If we apply this argument to the development of the organic world, those who defend mechanical development will not be compelled to deny a teleological power, only they would have with Kant[139 - [Eng. ed. See Kant’s “Allgemeine Naturgeschichte und Theorie des Himmels.”]] to think of the latter in the only way in which it can be conceived, viz. as a Final Cause.

In the region of inorganic nature nobody any longer doubts the purely mechanical connection of the phenomena. Sunshine and rain do not now appear to us to be whims of a deity, but divine natural laws. As the knowledge of the processes of nature advances, the point where the divine power designedly interrupts these processes must be removed further back; or, as the author of the criticism of the philosophy of the Unconscious[140 - “Das Unbewusste vom Standpunke der Physiologie und Descendenz-Theorie,” Berlin, 1872, p. 16.] expresses it, all advance in the knowledge of natural processes depends “upon the continual elimination of the idea of the miraculous.” We now believe that organic nature must be conceived as mechanical. But does it thereby follow that we must totally deny a final Universal Cause? Certainly not; it would be a great delusion if any one were to believe that he had arrived at a comprehension of the universe by tracing the phenomena of nature to mechanical principles. He would thereby forget that the assumption of eternal matter with its eternal laws by no means satisfies our intellectual need for causality. We require before everything an explanation of the fact that relationships everywhere exist between the parts of the universe – that atoms everywhere act upon one another.[141 - [Eng. ed. See Lotze’s “Mikrokosmos,” 1st ed., vol. iii. pp. 477–483.]] He who can content himself with the assumption of matter may do so, but he will not be able to show that the assumption of a Universal Cause underlying the laws of nature is erroneous.
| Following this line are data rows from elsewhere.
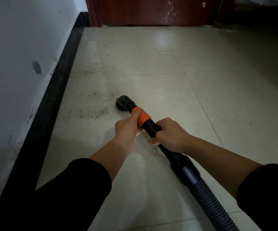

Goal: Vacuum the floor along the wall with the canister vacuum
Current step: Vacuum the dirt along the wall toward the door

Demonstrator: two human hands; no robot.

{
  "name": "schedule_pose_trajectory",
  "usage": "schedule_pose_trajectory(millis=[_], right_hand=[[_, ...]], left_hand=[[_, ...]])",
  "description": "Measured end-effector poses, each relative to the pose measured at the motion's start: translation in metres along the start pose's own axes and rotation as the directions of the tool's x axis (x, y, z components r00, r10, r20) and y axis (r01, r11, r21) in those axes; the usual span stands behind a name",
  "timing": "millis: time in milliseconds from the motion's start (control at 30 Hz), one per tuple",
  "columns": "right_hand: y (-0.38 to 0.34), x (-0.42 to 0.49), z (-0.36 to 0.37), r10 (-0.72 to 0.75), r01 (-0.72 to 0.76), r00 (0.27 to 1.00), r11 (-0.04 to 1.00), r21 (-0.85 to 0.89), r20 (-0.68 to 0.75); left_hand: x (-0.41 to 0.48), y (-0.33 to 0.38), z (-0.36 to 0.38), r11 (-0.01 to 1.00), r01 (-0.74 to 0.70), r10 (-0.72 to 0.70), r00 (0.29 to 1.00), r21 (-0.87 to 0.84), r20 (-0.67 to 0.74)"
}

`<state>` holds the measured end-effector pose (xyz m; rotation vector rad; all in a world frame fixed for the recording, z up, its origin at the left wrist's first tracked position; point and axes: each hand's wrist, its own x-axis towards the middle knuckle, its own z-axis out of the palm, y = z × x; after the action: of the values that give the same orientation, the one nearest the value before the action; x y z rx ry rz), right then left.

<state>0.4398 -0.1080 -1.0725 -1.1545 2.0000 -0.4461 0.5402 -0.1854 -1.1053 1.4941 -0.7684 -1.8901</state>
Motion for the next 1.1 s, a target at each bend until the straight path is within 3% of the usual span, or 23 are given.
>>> schedule_pose_trajectory(millis=[1100], right_hand=[[-0.039, -0.009, 0.034, -0.067, 0.068, 0.995, 0.998, -0.01, 0.078]], left_hand=[[-0.011, 0.009, -0.06, 0.998, -0.048, 0.044, 0.996, -0.046, -0.081]])
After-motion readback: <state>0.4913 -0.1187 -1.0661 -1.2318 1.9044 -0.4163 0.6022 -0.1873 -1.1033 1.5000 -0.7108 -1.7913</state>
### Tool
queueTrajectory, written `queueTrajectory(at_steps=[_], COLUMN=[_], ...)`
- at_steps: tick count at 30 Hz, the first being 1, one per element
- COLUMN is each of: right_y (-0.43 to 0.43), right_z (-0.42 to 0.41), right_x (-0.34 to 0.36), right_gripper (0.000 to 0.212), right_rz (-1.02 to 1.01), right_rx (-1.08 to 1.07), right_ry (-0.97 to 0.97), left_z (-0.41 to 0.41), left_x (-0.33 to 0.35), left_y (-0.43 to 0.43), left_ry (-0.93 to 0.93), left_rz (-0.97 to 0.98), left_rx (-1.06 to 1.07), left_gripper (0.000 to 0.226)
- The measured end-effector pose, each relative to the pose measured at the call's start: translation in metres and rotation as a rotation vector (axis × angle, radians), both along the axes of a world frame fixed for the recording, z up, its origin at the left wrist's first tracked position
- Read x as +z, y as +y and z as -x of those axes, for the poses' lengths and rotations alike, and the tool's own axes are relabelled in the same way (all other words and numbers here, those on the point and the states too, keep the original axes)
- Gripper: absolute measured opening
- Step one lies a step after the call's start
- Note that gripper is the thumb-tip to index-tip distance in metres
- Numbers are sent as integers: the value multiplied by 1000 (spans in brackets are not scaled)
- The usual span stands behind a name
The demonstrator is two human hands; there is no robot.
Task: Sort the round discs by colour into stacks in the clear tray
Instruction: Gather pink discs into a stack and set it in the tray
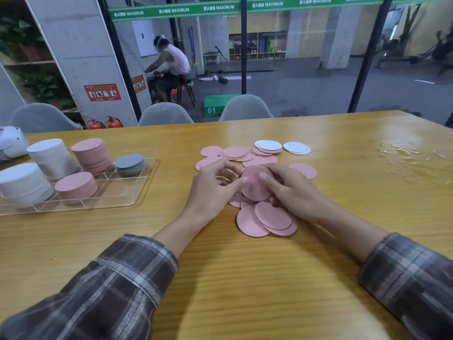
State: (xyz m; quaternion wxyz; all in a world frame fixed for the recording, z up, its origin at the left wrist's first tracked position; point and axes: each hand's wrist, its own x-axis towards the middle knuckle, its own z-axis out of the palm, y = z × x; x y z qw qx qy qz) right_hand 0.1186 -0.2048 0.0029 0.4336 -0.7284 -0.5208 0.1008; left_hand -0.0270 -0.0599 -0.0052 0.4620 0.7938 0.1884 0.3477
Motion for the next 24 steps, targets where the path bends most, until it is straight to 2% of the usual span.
queueTrajectory(at_steps=[5,8,13,18,24], right_y=[-2,-2,-2,-3,-4], right_z=[-1,-4,-11,-12,-10], right_x=[-1,0,-2,-1,-1], right_gripper=[17,13,12,10,16], right_rz=[0,-15,0,-32,-53], right_rx=[-16,-71,-125,-151,-96], right_ry=[-63,-101,-164,-182,-36], left_z=[3,5,5,9,12], left_x=[4,1,-3,2,4], left_y=[-6,-10,-18,-13,1], left_ry=[57,170,308,316,236], left_rz=[-110,-275,-384,-277,-57], left_rx=[14,-50,-175,-245,-203], left_gripper=[11,21,36,27,11])
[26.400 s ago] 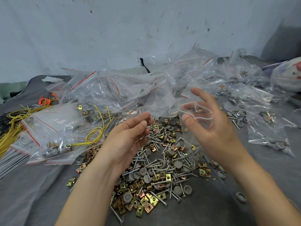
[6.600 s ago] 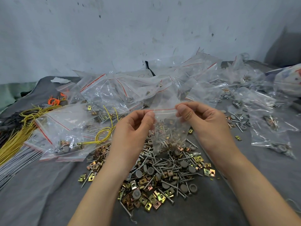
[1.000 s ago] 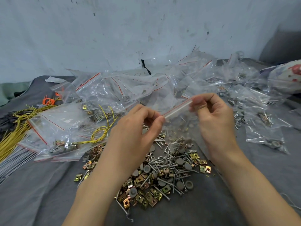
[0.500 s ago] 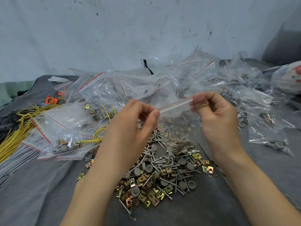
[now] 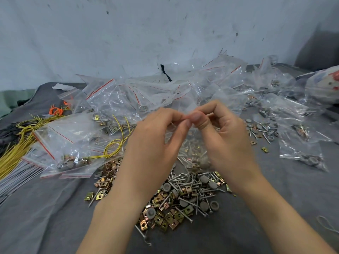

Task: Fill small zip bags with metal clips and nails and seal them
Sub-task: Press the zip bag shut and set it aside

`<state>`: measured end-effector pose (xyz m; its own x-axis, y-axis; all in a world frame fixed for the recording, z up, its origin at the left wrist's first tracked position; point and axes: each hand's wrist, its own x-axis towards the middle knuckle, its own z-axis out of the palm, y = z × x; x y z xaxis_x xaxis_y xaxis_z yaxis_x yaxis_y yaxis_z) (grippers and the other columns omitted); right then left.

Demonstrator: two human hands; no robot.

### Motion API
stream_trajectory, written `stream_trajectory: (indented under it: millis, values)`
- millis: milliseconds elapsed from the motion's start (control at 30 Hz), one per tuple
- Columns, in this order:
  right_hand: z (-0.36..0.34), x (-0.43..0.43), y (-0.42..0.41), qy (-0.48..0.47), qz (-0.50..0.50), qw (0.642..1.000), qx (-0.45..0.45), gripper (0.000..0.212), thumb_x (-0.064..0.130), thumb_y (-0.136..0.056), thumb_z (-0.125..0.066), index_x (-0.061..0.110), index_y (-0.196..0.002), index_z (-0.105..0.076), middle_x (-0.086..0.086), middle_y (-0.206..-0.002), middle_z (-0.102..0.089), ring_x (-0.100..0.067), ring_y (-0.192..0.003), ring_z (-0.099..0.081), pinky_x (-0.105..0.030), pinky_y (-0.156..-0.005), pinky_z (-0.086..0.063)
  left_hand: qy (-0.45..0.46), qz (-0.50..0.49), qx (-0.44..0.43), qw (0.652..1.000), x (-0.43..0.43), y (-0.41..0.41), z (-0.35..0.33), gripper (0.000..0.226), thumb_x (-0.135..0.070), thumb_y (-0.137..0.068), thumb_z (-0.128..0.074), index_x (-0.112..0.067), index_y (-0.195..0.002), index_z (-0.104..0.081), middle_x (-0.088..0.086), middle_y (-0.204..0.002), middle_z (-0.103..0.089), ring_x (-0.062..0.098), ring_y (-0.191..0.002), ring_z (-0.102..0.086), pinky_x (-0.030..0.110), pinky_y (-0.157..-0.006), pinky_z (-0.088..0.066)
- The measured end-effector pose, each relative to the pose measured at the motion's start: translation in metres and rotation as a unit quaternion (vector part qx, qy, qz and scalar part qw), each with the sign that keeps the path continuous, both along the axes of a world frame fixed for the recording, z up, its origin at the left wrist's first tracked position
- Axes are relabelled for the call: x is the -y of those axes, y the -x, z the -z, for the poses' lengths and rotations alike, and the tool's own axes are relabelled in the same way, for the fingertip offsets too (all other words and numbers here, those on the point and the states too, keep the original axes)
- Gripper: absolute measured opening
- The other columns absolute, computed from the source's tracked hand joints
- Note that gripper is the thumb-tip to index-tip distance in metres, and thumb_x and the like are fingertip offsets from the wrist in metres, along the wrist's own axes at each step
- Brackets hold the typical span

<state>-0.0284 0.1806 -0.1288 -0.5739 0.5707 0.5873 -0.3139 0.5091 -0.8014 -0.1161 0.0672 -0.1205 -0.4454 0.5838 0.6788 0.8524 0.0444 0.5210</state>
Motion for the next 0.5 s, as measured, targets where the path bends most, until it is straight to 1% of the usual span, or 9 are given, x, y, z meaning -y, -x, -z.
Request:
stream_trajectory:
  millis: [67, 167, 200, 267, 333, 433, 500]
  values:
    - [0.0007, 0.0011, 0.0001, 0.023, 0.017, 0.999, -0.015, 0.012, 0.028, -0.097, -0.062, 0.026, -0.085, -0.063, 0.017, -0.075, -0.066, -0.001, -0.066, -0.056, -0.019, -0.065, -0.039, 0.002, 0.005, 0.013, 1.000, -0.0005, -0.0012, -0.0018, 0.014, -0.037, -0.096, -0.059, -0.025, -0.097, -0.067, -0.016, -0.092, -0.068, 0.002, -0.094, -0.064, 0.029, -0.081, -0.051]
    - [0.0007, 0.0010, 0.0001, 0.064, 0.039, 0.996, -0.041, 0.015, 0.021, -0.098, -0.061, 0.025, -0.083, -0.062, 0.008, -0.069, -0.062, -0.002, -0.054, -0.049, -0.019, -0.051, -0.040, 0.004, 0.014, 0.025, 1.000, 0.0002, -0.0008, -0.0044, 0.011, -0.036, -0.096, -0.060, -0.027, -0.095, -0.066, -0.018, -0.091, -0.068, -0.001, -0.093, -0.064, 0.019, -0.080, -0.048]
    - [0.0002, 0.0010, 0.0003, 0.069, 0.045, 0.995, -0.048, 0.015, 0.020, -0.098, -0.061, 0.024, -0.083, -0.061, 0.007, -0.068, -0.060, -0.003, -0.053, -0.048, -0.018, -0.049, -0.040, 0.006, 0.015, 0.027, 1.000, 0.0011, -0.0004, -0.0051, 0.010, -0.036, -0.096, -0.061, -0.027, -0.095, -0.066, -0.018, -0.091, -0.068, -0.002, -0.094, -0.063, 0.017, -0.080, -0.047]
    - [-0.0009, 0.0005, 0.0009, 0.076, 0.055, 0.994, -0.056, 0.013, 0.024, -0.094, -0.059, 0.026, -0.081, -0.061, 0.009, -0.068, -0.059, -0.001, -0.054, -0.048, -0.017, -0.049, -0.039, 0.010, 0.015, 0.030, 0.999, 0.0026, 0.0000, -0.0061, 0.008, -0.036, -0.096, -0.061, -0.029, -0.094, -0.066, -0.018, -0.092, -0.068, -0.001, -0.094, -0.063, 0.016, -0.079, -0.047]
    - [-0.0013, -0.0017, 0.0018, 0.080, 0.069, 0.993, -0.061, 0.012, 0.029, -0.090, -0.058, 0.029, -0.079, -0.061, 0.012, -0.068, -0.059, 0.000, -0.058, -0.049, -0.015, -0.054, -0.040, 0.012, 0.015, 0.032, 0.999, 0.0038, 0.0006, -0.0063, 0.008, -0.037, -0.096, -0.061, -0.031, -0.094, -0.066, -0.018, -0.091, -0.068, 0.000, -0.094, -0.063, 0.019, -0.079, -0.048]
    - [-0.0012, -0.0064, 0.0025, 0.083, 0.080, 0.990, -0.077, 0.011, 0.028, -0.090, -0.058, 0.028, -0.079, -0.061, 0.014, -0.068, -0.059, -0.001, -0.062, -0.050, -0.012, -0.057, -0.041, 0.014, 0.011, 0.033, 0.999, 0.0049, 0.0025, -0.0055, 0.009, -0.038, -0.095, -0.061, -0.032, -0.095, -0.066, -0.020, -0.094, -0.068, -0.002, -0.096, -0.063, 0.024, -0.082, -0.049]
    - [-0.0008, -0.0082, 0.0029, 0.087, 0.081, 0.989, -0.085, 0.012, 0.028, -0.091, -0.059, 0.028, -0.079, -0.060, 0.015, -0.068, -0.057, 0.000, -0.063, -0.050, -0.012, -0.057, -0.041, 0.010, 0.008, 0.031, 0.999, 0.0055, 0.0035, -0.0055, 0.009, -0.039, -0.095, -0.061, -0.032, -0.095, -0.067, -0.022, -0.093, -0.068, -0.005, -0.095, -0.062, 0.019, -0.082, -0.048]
It will not be said that there is no advantage in assuming such a Final Cause, because we cannot conceive it, and indeed cannot so much as demonstrate it with certainty. It certainly lies beyond our power of conception, in the obscure region of metaphysics, and all attempts to approach it have never led to anything but an image or a formula. Nevertheless there is an advance in knowledge in the assumption of this Cause which well admits of comparison with those advances which have been led to by certain results of the new physiology of the senses. We now know that the images which give us our sense of the external world are not “actual representations having any degree of resemblance,”[142 - See Helmholtz’s “Populäre wissenschaftl. Vorträge,” vol. ii., Brunswick, 1872.] but are only signs for certain qualities of the outer world, which do not exist as such in the latter, but belong entirely to our consciousness. Thus we know for certain that the world is not as we perceive it – that we cannot perceive “things in their essence” – and that the reality will always remain transcendental to us. But who will deny that in this knowledge there is a considerable advance, in spite of its being for the most part of a negative character? But just as we must assume behind the phenomenal world of our senses an actual world of the true nature of which we receive only an incomplete knowledge (i. e. a knowledge corresponding only in reality with the relations of time and space), so behind the co-operating forces of nature which “aim at a purpose” must we admit a Cause, which is no less inconceivable in its nature, and of which we can only say one thing with certainty, viz., that it must be teleological. Just as the former first leads us to perceive the true value of our sensual impressions, so does the latter knowledge lead us to foresee the true significance of the mechanism of the universe.